2. Triage committees and officers—These are acceptable to promote objectivity, consistency, and transparency when scoring is needed and decisions of priority are needed; should not eliminate a proper physician–patient relationship accounting for the particulars of each patient’s case.

a. Physician–patient conversations and voluntary care plans should obviate the need to make triage decisions (by triage officers and committee) as much as feasible.

3. Triage score appeals process—Such a process should exist for physicians, patients, and families or surrogates to bring to light any concerns about scoring.

4. Periodic reassessment of triage scores—Every forty-eight hours or similar, patients should be reassessed; clinical scenarios can change rapidly.

5. Allowance for trial critical care—Wherever the resources are available at the time of the need, allow trial critical care to determine whether the clinical situation improves. Trial period does not require continuation—patients who worsen or do not improve can be transitioned to palliative or other appropriate noncritical care if a higher priority patient arrives.

6. No patient abandoned

a. Appropriate care should be provided for all (e.g., palliative care or hospice). Ensure availability and quality of alternative forms of care for those who cannot receive critical care.

b. Basic human care should be provided for all—including nutrition and hydration, even by medically assisted means—unless causing or expected to cause serious harm or complications, or unless not tolerated (not assimilated, i.e., not nourishing and hydrating).

7. Reallocation of resources—This process can be morally sound when withdrawing limited resources in accordance with clinically established triage priority levels. Informed consent for withdrawing treatments should be obtained wherever possible (see next item).

8. Informed consent for withdrawing or withholding interventions

a. Informed consent is always preferred, with reasonable efforts to obtain fully informed consent that can avoid the need to enforce triage assessments without patient input.

i. Informed consent for transitioning to palliative care, removing ventilators, placing DNRs, or similar actions should be sought first in clinical context with the care team (subsidiarity) before a triage team may need to implement any triage decisions.

b. Informed consent is not always necessary, if the patient’s triage score is in a range that does not qualify for the resources in question. Examples of when it may not be necessary:

i. When it is unreasonable, because of time constraints and urgency, to obtain fully informed consent (e.g., unable to reach surrogate decision maker)

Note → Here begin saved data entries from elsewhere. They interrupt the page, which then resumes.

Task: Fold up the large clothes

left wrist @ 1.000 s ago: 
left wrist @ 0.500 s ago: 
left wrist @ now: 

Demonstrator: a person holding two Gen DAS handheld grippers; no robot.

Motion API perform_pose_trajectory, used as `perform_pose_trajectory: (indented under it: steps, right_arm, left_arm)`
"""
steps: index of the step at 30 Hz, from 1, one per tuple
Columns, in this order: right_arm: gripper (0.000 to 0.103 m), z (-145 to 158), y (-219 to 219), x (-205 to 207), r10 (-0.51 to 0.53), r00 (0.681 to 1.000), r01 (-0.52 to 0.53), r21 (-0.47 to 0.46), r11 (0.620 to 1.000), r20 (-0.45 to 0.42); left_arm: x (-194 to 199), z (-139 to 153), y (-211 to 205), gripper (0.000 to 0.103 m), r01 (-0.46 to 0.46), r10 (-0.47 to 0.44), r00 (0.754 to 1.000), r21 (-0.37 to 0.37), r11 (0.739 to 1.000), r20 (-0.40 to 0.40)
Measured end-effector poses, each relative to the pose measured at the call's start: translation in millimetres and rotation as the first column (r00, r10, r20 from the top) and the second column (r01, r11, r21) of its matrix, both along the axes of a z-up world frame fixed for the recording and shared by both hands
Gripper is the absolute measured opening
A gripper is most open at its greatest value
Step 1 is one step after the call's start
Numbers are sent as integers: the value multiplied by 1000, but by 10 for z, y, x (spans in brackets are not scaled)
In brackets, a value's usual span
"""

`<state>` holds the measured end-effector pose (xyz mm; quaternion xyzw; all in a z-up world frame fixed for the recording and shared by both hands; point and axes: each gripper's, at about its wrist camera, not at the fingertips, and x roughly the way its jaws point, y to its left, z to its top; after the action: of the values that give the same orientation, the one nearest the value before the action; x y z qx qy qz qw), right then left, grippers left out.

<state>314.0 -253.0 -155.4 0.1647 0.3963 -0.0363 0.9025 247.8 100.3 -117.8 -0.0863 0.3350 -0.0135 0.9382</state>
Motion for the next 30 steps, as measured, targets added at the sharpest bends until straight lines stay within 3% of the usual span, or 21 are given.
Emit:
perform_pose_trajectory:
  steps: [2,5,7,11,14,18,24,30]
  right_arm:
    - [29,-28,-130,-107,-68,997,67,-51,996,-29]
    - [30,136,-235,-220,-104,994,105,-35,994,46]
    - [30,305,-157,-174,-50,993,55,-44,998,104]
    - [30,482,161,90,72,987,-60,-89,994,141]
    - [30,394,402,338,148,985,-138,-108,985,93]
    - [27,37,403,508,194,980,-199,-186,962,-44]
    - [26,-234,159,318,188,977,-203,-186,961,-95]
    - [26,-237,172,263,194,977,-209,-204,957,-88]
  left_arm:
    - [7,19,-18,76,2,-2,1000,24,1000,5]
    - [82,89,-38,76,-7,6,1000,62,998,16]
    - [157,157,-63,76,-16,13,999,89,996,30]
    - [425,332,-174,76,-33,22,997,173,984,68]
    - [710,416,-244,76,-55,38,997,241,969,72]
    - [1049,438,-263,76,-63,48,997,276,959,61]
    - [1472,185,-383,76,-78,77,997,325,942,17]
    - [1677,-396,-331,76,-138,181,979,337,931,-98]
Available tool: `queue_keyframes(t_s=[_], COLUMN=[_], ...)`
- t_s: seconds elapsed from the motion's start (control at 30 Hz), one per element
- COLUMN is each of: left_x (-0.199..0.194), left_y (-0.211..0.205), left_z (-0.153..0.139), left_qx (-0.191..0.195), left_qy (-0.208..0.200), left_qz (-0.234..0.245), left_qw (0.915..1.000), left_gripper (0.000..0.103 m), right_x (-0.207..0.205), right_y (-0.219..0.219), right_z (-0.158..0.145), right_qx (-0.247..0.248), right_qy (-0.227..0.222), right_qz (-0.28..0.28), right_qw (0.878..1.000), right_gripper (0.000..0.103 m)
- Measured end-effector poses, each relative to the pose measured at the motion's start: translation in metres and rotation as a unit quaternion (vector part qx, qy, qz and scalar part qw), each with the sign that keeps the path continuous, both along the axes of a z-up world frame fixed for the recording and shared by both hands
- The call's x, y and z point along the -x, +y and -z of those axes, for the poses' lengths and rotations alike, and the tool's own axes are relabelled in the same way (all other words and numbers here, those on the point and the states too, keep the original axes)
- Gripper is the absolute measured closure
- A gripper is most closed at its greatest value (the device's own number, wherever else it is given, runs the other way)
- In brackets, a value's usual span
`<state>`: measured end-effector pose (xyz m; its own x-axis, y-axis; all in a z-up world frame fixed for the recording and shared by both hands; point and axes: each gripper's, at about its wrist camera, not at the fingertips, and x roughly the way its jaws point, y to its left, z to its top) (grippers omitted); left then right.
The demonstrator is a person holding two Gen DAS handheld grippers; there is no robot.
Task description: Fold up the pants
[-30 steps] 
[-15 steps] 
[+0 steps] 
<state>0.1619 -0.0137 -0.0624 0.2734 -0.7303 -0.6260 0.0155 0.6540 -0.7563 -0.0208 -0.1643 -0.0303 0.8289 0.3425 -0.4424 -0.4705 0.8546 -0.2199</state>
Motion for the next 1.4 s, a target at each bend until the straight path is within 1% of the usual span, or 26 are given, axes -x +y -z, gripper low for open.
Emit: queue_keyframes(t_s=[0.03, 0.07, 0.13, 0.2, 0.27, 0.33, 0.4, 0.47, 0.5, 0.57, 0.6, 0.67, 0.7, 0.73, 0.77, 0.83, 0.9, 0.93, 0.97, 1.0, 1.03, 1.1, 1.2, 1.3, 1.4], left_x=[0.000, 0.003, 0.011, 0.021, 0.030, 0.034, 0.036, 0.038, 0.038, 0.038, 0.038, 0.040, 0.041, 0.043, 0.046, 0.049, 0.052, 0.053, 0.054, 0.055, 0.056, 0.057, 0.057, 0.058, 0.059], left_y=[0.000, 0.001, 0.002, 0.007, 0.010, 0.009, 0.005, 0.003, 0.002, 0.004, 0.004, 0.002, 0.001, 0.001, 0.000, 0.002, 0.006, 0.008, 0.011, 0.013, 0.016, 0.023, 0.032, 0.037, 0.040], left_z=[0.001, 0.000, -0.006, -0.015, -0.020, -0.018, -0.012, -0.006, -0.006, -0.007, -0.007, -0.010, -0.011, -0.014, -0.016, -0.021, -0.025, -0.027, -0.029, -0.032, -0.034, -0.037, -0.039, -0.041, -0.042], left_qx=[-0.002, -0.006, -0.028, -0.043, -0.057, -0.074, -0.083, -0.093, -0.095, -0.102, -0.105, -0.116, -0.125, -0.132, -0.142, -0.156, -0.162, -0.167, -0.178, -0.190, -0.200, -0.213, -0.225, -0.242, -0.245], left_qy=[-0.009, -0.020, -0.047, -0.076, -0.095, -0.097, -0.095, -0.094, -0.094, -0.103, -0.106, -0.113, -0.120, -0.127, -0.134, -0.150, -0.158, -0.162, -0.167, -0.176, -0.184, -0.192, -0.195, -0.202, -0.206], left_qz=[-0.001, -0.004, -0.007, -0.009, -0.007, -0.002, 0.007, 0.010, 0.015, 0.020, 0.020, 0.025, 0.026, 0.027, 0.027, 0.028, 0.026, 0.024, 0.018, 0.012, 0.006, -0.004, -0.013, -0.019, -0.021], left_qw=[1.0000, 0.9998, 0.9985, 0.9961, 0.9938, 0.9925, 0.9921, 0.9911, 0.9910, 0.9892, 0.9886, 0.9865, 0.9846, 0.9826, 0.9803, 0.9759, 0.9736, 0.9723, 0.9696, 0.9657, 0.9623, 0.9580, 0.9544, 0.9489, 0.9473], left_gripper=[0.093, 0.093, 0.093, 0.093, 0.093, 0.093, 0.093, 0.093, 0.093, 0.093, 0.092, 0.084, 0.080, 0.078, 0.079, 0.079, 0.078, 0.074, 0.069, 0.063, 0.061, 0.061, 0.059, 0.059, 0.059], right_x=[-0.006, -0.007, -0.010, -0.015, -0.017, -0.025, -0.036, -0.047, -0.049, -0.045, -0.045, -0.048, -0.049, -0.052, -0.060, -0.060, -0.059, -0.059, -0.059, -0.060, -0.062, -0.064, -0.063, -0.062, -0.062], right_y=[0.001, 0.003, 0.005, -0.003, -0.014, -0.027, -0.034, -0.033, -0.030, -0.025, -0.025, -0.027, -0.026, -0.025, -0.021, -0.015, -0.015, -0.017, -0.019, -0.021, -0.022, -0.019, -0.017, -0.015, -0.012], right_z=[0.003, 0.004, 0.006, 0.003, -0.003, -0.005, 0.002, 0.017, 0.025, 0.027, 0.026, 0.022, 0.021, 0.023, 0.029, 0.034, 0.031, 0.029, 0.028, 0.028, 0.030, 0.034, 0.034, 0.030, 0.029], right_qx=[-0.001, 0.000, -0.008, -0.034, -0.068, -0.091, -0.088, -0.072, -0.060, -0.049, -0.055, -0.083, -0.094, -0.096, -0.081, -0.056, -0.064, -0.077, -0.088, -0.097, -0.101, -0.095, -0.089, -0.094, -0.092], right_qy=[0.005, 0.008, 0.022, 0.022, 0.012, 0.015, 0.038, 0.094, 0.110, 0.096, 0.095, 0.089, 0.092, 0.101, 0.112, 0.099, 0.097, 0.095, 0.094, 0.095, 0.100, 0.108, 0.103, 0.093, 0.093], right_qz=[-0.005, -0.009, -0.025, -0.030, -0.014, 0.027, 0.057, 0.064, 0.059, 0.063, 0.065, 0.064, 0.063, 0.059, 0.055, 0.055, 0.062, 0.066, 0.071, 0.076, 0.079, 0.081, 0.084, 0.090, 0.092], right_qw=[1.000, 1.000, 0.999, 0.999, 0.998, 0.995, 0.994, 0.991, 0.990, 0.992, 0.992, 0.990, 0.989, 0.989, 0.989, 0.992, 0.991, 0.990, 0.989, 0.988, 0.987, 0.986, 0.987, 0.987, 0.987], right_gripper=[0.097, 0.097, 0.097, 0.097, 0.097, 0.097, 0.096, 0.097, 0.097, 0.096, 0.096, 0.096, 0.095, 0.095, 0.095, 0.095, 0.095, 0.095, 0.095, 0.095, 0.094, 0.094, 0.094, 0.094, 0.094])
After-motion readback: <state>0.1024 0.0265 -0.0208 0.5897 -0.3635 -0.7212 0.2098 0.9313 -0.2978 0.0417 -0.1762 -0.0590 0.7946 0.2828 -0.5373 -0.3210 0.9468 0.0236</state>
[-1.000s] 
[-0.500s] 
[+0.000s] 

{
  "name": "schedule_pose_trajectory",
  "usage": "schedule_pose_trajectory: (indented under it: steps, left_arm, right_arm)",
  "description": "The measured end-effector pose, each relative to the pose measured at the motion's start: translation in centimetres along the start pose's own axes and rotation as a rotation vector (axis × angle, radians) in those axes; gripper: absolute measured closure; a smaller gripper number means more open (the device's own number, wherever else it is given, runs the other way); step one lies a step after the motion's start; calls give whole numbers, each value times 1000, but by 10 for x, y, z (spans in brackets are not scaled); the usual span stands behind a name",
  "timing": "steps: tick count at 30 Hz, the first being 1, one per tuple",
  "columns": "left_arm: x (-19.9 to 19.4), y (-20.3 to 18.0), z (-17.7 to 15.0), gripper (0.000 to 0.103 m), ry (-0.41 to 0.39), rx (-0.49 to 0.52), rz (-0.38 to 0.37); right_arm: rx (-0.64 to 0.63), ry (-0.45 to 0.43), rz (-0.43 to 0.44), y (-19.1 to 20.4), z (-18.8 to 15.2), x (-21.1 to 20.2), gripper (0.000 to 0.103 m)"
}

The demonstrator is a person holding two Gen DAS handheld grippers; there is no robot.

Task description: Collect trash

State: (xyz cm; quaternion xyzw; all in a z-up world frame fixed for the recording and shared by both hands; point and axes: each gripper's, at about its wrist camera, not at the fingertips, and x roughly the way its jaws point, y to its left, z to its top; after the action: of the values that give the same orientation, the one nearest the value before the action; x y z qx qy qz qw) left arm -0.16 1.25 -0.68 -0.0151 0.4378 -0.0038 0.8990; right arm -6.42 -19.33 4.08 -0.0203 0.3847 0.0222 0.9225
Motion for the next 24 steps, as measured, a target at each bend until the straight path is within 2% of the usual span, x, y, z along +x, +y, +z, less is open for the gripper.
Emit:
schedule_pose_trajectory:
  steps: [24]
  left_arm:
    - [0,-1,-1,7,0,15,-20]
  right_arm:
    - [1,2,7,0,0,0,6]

ii. When patients or surrogates or families insist on unreasonable demands for disproportionate interventions, while the lives of others who would benefit from the resources are at immediate risk

c. Communication must always be a priority, even when consent is not required or possible.

9. DNR orders

a. Voluntary DNRs are always preferred and promoted in the clinical relationship context; they are not always necessary, as in item 8 (above), if unreasonable due to time constraints and due to objective clinical factors when other lives are at risk.

10. Pastoral care and spiritual support—Such support must be made available and made a priority. Allowances and means should be provided to promote such support, especially access to Catholic sacraments.


Disclaimer: This document does not offer any medical or legal advice; rather it speaks to moral principles. It does not take into account all particular legal realities that may affect the issues addressed. Nothing said herein should be understood as an interpretation or claim regarding the law or legal requirements and risks. This document also makes no claims about the best clinical tests, methods, considerations, or calculations for determining “short-term mortality” and other clinically-grounded concepts.